Wrenshall pushed for his character to toughen up, too, craving a rampage arc where Liam channels Gary Windass grit and shuts down tormentors for good.

Real-life ties added warmth. Liam’s actor shares twin bonds with past street kid Connor McCheyne, who played Dylan early on before athletics called him. Off-screen birthdays hit 19 this year, marking milestones as the soap’s young guns mature amid heavy plots.

Street Future Hangs in the Balance of Teen Turmoil

No full exit looms for Liam yet, unlike other 2026 goodbyes like Billy Mayhew’s post-husband storyline. Wrenshall hints at evolving ties, maybe Liam and Mason finding common ground after shared scrapes.

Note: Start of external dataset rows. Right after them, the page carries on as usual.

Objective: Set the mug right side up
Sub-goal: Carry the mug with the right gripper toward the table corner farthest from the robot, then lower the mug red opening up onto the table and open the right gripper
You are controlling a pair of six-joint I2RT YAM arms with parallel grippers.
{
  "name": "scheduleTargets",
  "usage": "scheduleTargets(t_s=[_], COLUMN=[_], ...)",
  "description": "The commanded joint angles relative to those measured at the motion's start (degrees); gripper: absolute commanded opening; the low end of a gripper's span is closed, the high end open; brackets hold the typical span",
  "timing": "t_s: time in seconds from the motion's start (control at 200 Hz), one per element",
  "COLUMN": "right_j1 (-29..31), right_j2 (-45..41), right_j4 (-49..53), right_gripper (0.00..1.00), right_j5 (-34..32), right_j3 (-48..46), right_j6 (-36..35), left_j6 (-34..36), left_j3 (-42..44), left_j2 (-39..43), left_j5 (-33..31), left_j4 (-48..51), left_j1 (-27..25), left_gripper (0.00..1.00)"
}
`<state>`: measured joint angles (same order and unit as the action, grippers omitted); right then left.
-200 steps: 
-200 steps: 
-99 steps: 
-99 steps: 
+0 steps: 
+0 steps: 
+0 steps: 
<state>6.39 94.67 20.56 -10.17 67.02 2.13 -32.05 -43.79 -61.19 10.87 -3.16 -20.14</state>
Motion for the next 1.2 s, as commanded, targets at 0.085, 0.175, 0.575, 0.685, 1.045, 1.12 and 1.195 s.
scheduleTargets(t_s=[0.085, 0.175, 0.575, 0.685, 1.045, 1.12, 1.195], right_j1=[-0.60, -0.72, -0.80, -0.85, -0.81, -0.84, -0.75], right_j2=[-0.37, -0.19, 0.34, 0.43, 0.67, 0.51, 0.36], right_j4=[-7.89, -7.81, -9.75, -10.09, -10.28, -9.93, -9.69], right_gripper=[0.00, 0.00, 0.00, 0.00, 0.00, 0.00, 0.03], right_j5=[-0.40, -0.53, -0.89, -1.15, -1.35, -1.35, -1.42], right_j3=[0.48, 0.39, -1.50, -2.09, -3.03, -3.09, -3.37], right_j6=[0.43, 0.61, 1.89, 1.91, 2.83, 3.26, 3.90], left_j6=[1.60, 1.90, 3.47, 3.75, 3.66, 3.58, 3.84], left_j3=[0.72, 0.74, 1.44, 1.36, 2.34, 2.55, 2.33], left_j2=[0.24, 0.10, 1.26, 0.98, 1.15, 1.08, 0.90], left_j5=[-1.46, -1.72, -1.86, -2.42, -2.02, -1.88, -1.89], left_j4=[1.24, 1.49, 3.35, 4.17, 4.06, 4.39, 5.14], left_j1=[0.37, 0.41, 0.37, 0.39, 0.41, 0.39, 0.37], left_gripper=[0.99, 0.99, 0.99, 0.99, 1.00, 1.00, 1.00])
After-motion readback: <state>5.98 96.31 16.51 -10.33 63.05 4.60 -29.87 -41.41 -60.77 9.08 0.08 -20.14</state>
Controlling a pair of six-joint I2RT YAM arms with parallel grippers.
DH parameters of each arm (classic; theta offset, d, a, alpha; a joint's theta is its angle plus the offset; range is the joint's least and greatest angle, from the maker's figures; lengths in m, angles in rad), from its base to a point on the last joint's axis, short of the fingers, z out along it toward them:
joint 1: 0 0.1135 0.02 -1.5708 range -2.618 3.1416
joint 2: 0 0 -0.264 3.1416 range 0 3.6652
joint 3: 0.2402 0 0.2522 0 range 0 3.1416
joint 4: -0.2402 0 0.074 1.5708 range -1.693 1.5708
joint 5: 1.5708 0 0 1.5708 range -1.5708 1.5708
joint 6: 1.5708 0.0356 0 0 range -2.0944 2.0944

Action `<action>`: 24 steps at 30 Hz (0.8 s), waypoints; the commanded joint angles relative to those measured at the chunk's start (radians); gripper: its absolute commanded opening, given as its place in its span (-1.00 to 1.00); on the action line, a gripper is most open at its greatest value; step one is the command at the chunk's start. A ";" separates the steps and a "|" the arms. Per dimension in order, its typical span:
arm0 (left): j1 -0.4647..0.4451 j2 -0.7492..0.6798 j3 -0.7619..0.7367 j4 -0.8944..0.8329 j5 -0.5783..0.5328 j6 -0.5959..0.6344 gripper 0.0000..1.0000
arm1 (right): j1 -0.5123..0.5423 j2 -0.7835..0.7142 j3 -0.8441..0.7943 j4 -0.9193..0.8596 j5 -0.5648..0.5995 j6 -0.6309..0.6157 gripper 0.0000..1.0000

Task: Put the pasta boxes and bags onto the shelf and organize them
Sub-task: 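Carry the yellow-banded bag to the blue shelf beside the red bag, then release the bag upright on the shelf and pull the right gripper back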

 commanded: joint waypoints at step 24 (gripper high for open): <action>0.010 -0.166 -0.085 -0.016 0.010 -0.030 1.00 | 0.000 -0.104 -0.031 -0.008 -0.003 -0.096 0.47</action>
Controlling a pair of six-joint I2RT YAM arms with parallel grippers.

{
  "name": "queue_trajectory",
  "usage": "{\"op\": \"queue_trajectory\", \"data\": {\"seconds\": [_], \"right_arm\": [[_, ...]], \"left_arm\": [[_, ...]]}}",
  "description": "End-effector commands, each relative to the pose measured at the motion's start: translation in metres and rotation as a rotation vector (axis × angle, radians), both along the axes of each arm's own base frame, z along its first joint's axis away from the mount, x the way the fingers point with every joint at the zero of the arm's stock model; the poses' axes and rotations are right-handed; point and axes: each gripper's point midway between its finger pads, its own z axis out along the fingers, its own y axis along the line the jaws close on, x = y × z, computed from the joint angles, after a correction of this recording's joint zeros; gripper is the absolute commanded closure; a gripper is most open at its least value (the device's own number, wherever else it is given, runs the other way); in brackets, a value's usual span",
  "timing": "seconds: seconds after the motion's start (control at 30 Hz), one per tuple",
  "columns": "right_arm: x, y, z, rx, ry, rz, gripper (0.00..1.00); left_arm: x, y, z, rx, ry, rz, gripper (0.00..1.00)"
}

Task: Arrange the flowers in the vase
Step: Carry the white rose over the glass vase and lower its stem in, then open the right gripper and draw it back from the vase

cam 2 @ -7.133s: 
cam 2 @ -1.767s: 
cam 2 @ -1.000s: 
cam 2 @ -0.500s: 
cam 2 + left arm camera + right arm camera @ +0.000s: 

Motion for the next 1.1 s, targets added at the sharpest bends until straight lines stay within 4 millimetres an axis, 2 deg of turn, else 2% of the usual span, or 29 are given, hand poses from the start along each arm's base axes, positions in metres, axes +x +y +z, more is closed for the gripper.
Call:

The show keeps him central, weaving bullying fallout into bigger Weatherfield webs like family strains and community watches.

Pundits note how Liam’s tale boosted Corrie’s rep for tackling taboos, drawing awards nods for mental health portrayals. Maria’s fierce mum mode resonated, pulling parents into chats about spotting signs early. As episodes roll into 2026, expect Liam to be tougher, maybe mentoring new kids or clashing in fresh teen drama.

You watch these stories unfold and root for the underdog to land on their feet. Liam’s journey from cornered kid to survivor sticks because it feels real, the kind of fight every viewer knows or fears. Street never shies from messy growth, and that’s why we keep showing up week after week.